Return each entry exactly, omitting nothing.

---------- Supplied records ----------

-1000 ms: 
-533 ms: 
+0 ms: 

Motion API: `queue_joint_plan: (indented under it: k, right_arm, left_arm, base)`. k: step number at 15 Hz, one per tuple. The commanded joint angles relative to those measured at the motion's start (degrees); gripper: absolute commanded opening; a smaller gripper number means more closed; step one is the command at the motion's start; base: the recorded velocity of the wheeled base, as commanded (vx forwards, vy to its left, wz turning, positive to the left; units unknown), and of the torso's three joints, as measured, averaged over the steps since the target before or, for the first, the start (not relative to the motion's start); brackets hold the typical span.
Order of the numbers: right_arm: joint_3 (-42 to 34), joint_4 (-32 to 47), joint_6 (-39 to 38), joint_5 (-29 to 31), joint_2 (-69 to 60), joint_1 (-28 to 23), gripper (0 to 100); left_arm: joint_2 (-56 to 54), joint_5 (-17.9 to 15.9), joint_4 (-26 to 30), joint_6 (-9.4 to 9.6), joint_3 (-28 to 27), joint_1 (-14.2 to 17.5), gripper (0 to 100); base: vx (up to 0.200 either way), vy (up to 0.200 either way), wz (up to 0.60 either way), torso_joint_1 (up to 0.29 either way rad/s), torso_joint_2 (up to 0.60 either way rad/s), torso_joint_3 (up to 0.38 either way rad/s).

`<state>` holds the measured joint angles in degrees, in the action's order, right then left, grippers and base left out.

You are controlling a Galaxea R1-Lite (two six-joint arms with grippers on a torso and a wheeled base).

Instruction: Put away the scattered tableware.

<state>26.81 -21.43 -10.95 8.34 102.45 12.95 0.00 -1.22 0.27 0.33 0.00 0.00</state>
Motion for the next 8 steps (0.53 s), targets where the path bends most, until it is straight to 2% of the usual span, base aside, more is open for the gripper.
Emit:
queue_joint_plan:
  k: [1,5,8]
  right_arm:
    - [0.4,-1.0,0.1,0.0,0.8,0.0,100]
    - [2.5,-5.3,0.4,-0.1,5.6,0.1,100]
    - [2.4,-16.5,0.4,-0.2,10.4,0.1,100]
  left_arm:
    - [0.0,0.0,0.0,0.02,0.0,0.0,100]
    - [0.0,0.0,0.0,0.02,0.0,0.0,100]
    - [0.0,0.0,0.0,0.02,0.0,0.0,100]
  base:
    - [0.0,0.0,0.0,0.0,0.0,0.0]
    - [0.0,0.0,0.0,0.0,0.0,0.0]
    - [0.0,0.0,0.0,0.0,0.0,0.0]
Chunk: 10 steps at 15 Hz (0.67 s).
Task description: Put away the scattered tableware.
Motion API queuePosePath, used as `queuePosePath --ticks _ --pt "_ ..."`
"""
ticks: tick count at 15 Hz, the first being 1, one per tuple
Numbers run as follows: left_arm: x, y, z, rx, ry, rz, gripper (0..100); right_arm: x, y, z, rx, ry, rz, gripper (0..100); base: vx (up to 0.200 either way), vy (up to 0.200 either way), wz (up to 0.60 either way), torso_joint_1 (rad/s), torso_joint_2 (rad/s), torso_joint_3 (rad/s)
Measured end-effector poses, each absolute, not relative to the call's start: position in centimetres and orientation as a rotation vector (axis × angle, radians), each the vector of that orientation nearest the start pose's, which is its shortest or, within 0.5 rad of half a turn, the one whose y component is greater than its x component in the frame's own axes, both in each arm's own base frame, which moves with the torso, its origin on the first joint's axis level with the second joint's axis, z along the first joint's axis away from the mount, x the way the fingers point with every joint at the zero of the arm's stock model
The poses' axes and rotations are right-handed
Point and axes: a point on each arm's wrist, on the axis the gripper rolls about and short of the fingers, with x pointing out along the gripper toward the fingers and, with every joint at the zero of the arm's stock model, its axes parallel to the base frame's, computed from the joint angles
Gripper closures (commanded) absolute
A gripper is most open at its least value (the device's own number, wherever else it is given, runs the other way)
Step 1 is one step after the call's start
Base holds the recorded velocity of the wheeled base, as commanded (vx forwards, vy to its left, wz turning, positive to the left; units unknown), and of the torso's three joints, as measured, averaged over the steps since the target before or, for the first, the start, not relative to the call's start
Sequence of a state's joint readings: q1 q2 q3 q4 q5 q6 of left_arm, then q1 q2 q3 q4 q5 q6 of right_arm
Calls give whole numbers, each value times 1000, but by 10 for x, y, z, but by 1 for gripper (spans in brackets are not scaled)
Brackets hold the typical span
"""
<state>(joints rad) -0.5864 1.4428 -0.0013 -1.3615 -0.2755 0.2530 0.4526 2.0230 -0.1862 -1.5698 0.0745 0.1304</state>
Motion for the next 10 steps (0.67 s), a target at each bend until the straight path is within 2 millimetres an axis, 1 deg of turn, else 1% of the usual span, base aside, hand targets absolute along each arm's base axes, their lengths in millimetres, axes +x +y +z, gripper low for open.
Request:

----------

Task result:
-1000 ms: 
-533 ms: 
+0 ms: 

Motion API: `queue_joint_plan: (indented under it: k, right_arm, left_arm, base)`. k: step number at 15 Hz, one per tuple. The commanded joint angles relative to those measured at the motion's start (degrees); gripper: absolute commanded opening; a smaller gripper number means more closed; step one is the command at the motion's start; base: the recorded velocity of the wheeled base, as commanded (vx forwards, vy to its left, wz turning, positive to the left; units unknown), and of the torso's three joints, as measured, averaged over the steps since the target before or, for the first, the start (not relative to the motion's start); brackets hold the typical span.
Order of the numbers: right_arm: joint_3 (-42 to 34), joint_4 (-32 to 47), joint_6 (-39 to 38), joint_5 (-29 to 31), joint_2 (-69 to 60), joint_1 (-28 to 23), gripper (0 to 100); left_arm: joint_2 (-56 to 54), joint_5 (-17.9 to 15.9), joint_4 (-26 to 30), joint_6 (-9.4 to 9.6), joint_3 (-28 to 27), joint_1 (-14.2 to 17.5), gripper (0 to 100); base: vx (up to 0.200 either way), vy (up to 0.200 either way), wz (up to 0.60 either way), torso_joint_1 (up to 0.29 either way rad/s), torso_joint_2 (up to 0.60 either way rad/s), torso_joint_3 (up to 0.38 either way rad/s).

`<state>` holds the measured joint angles in degrees, in the action's order, right then left, grippers and base left out.

You are controlling a Galaxea R1-Lite (two six-joint arms with grippers on a torso and a wheeled base).

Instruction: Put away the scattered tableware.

<state>26.81 -21.43 -10.95 8.34 102.45 12.95 0.00 -1.22 0.27 0.33 0.00 0.00</state>
Motion for the next 8 steps (0.53 s), targets where the path bends most, until it is straight to 2% of the usual span, base aside, more is open for the gripper.
Emit:
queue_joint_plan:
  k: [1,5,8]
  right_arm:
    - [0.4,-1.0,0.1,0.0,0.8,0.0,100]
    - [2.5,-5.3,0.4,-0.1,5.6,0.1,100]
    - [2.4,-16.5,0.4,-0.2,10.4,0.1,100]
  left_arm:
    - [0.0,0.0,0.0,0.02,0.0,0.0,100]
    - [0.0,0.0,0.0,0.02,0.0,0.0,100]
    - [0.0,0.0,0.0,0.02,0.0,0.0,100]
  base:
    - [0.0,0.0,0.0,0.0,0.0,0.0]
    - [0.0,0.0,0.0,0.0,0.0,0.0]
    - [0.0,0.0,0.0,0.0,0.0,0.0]
Chunk: 10 steps at 15 Hz (0.67 s).
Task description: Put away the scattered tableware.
Motion API queuePosePath, used as `queuePosePath --ticks _ --pt "_ ..."`
"""
ticks: tick count at 15 Hz, the first being 1, one per tuple
Numbers run as follows: left_arm: x, y, z, rx, ry, rz, gripper (0..100); right_arm: x, y, z, rx, ry, rz, gripper (0..100); base: vx (up to 0.200 either way), vy (up to 0.200 either way), wz (up to 0.60 either way), torso_joint_1 (rad/s), torso_joint_2 (rad/s), torso_joint_3 (rad/s)
Measured end-effector poses, each absolute, not relative to the call's start: position in centimetres and orientation as a rotation vector (axis × angle, radians), each the vector of that orientation nearest the start pose's, which is its shortest or, within 0.5 rad of half a turn, the one whose y component is greater than its x component in the frame's own axes, both in each arm's own base frame, which moves with the torso, its origin on the first joint's axis level with the second joint's axis, z along the first joint's axis away from the mount, x the way the fingers point with every joint at the zero of the arm's stock model
The poses' axes and rotations are right-handed
Point and axes: a point on each arm's wrist, on the axis the gripper rolls about and short of the fingers, with x pointing out along the gripper toward the fingers and, with every joint at the zero of the arm's stock model, its axes parallel to the base frame's, computed from the joint angles
Gripper closures (commanded) absolute
A gripper is most open at its least value (the device's own number, wherever else it is given, runs the other way)
Step 1 is one step after the call's start
Base holds the recorded velocity of the wheeled base, as commanded (vx forwards, vy to its left, wz turning, positive to the left; units unknown), and of the torso's three joints, as measured, averaged over the steps since the target before or, for the first, the start, not relative to the call's start
Sequence of a state's joint readings: q1 q2 q3 q4 q5 q6 of left_arm, then q1 q2 q3 q4 q5 q6 of right_arm
Calls give whole numbers, each value times 1000, but by 10 for x, y, z, but by 1 for gripper (spans in brackets are not scaled)
Brackets hold the typical span
"""
<state>(joints rad) -0.5864 1.4428 -0.0013 -1.3615 -0.2755 0.2530 0.4526 2.0230 -0.1862 -1.5698 0.0745 0.1304</state>
Motion for the next 10 steps (0.67 s), a target at each bend until the straight path is within 2 millimetres an axis, 1 deg of turn, else 1% of the usual span, base aside, hand targets absolute along each arm's base axes, their lengths in millimetres, axes +x +y +z, gripper low for open.
Request:

There is no more to the output.